**Work task:** Your task is to extract every entry that follows word for word while excluding the pictures.

[Dataset — start]

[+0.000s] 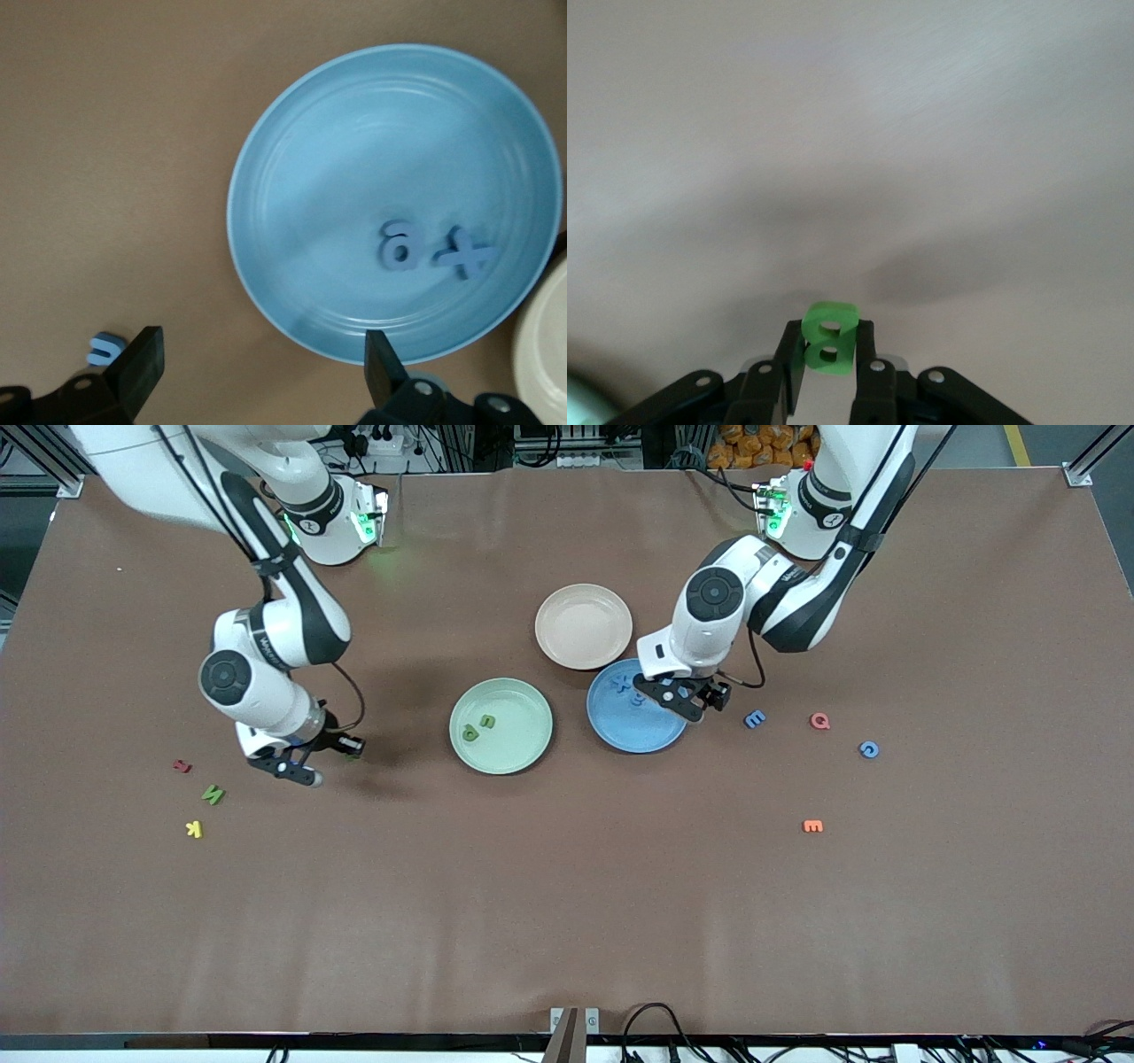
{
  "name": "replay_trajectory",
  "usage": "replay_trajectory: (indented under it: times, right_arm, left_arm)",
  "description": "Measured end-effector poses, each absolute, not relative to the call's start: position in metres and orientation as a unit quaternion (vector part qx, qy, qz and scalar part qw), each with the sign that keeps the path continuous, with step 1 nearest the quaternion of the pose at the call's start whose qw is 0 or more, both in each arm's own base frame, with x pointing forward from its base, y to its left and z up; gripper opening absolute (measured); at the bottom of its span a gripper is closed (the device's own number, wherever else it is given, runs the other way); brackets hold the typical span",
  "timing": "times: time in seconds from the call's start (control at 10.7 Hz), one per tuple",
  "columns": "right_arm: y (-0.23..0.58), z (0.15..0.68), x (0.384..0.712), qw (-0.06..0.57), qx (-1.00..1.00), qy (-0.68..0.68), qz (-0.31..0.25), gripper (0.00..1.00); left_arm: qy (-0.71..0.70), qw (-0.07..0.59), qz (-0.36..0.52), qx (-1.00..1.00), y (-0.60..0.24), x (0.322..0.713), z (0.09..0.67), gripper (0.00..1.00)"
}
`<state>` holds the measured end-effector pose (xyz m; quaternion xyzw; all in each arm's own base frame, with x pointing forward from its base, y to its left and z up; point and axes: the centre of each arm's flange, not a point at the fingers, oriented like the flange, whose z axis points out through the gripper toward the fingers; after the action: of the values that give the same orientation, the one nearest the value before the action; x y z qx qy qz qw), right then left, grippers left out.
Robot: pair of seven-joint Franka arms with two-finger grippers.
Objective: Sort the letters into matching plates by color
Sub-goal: 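Place green B on the green plate while the left gripper reaches blue E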
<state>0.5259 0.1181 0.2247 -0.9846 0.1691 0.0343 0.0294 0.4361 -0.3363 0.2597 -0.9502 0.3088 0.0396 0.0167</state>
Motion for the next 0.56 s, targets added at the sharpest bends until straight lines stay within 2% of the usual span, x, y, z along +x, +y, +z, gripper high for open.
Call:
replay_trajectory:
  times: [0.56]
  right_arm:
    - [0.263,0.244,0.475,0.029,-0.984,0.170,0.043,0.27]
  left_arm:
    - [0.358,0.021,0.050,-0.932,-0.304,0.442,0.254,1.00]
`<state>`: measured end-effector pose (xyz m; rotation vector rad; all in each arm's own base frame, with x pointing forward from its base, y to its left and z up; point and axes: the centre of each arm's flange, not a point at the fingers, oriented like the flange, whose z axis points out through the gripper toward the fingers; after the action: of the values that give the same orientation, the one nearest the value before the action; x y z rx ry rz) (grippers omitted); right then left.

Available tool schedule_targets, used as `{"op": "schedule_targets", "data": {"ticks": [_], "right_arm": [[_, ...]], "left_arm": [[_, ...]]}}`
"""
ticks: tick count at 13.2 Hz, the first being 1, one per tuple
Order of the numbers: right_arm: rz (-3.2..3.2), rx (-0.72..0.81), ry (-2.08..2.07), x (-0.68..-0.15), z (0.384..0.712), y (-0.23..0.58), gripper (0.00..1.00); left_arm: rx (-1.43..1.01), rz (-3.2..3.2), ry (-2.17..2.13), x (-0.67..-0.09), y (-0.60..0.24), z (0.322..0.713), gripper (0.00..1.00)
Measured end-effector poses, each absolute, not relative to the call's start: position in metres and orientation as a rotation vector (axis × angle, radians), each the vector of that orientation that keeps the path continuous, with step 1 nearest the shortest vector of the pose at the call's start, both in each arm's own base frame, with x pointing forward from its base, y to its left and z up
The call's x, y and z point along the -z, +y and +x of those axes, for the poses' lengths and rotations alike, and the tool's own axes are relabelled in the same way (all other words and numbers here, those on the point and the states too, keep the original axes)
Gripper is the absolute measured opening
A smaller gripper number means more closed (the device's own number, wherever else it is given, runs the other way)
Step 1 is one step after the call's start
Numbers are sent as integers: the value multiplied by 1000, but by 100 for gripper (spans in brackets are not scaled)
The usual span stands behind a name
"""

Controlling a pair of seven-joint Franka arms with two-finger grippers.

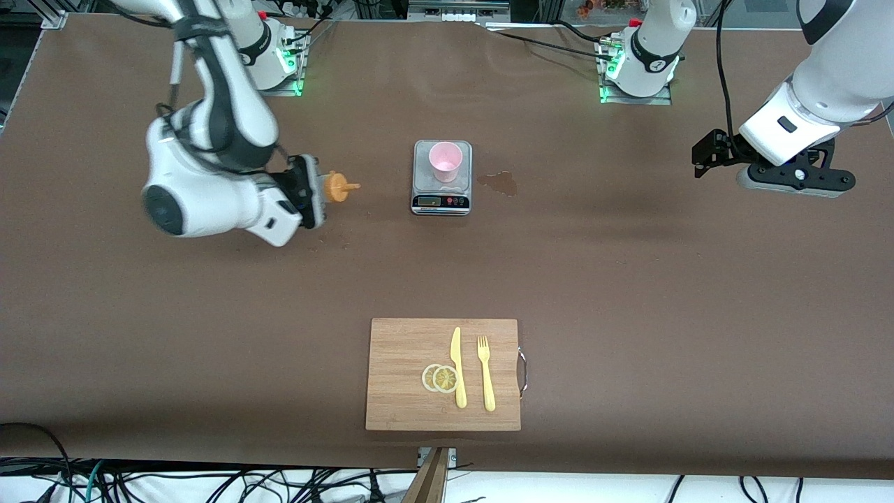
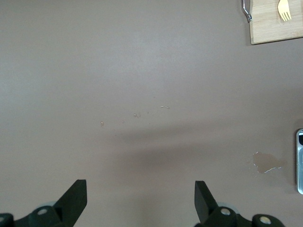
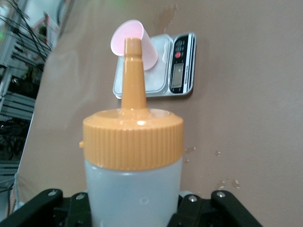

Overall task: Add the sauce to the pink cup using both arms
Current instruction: 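Move the bottle with the right gripper back beside its start spot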

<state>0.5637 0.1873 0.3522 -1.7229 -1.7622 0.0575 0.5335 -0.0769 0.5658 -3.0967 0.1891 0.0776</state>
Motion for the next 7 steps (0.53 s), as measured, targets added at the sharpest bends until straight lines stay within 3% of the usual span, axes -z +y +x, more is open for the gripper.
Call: {"op": "schedule_targets", "data": {"ticks": [3,7], "right_arm": [[-1584,145,-1719,-333,578,108,21],[-1372,448,-1632,-261,579,26,21]], "left_arm": [[-78,-3097,189,-566,-77,533,100],[-78,-3097,190,-566,-77,533,100]]}}
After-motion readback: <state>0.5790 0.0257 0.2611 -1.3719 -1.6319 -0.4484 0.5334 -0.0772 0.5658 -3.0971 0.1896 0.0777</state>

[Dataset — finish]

**Written reply:**
[+0.000s] 
{
  "name": "replay_trajectory",
  "usage": "replay_trajectory: (indented under it: times, right_arm, left_arm)",
  "description": "Measured end-effector poses, each absolute, not relative to the call's start: position in metres and orientation as a unit quaternion (vector part qx, qy, qz and scalar part qw), each with the sign that keeps the path continuous, with step 1 nearest the quaternion of the pose at the call's start whose qw is 0 or more, both in each arm's own base frame, with x pointing forward from its base, y to its left and z up; gripper opening absolute (measured); at the bottom of its span a gripper is closed (the device's own number, wherever else it is given, runs the other way); brackets hold the typical span",
  "timing": "times: time in seconds from the call's start (control at 10.7 Hz), one per tuple",
  "columns": "right_arm: y (-0.23..0.58), z (0.15..0.68), x (0.384..0.712), qw (-0.06..0.57), qx (-1.00..1.00), qy (-0.68..0.68), qz (-0.31..0.25), gripper (0.00..1.00); left_arm: qy (-0.71..0.70), qw (-0.07..0.59), qz (-0.36..0.52), qx (-1.00..1.00), y (-0.60..0.24), x (0.322..0.713), z (0.09..0.67), gripper (0.00..1.00)"
}
`<state>` holds the measured end-effector pose (xyz m; quaternion xyzw; all in each arm's own base frame, with x pointing forward from its base, y to its left and z up; point and axes: the centre of each arm's flange, not a point at the fingers, oriented like the flange, whose z axis points out through the gripper toward the fingers; after the action: of the values that give the same orientation, the one nearest the value before the action; x y z qx qy qz qw), right then left, grippers left out.
Robot: pair of seven-joint Franka arms with two-finger grippers.
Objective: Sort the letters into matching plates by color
Sub-goal: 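Place green B on the green plate while the left gripper reaches blue E
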<state>0.5259 0.1181 0.2247 -0.9846 0.1691 0.0343 0.0294 0.4361 -0.3363 0.2597 -0.9502 0.3088 0.0396 0.0167</state>
Motion for the next 0.56 s, targets added at the sharpest bends until straight lines stay within 2% of the usual span, x, y, z along +x, +y, +z, gripper high for open.
Call:
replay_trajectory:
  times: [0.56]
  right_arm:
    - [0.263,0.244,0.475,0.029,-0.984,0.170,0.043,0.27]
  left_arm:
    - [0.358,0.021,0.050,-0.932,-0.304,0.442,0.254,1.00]
`<state>`: measured end-effector pose (xyz m; rotation vector rad; all in each arm's own base frame, with x pointing forward from its base, y to its left and z up; point and axes: the centre of each arm's flange, not a point at the fingers, oriented like the flange, whose z axis points out through the gripper toward the fingers; after the action: of the values that give the same orientation, the one nearest the value before the action; x y z rx ry rz) (grippers omitted); right then left.

Available tool schedule_targets, used as `{"op": "schedule_targets", "data": {"ticks": [_], "right_arm": [[_, ...]], "left_arm": [[_, ...]]}}`
"""
ticks: tick count at 13.2 Hz, the first being 1, one per tuple
Order of the numbers: right_arm: rz (-3.2..3.2), rx (-0.72..0.81), ry (-2.08..2.07), x (-0.68..-0.15), z (0.384..0.712), y (-0.23..0.58), gripper (0.00..1.00); left_arm: rx (-1.43..1.01), rz (-3.2..3.2), ry (-2.17..2.13), x (-0.67..-0.09), y (-0.60..0.24), z (0.322..0.713), gripper (0.00..1.00)
Measured end-effector poses, each absolute, not relative to the call's start: position in metres and orientation as a rotation vector (axis × angle, radians), each the vector of that orientation that keeps the path continuous, with step 1 nearest the shortest vector of the pose at the call's start, both in each arm's own base frame, with x pointing forward from its base, y to its left and z up
The call's x, y and z point along the -z, +y and +x of those axes, for the poses' lengths and rotations alike, and the tool's own axes are relabelled in the same way (all other words and numbers here, those on the point and the states too, keep the original axes)
Gripper is the absolute measured opening
A smaller gripper number means more closed (the device's own number, wherever else it is given, runs the other way)
Step 1 is one step after the call's start
Numbers are sent as integers: the value multiplied by 1000, but by 100 for gripper (spans in brackets are not scaled)
The usual span stands behind a name
"""

Controlling a pair of seven-joint Franka arms with two-finger grippers.


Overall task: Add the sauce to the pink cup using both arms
Current instruction: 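Move the bottle with the right gripper back beside its start spot
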
<state>0.5637 0.1873 0.3522 -1.7229 -1.7622 0.0575 0.5335 -0.0769 0.5658 -3.0967 0.1891 0.0776</state>
Motion for the next 7 steps (0.53 s), as measured, targets added at the sharpest bends until straight lines stay within 3% of the usual span, axes -z +y +x, more is open for the gripper.
Call: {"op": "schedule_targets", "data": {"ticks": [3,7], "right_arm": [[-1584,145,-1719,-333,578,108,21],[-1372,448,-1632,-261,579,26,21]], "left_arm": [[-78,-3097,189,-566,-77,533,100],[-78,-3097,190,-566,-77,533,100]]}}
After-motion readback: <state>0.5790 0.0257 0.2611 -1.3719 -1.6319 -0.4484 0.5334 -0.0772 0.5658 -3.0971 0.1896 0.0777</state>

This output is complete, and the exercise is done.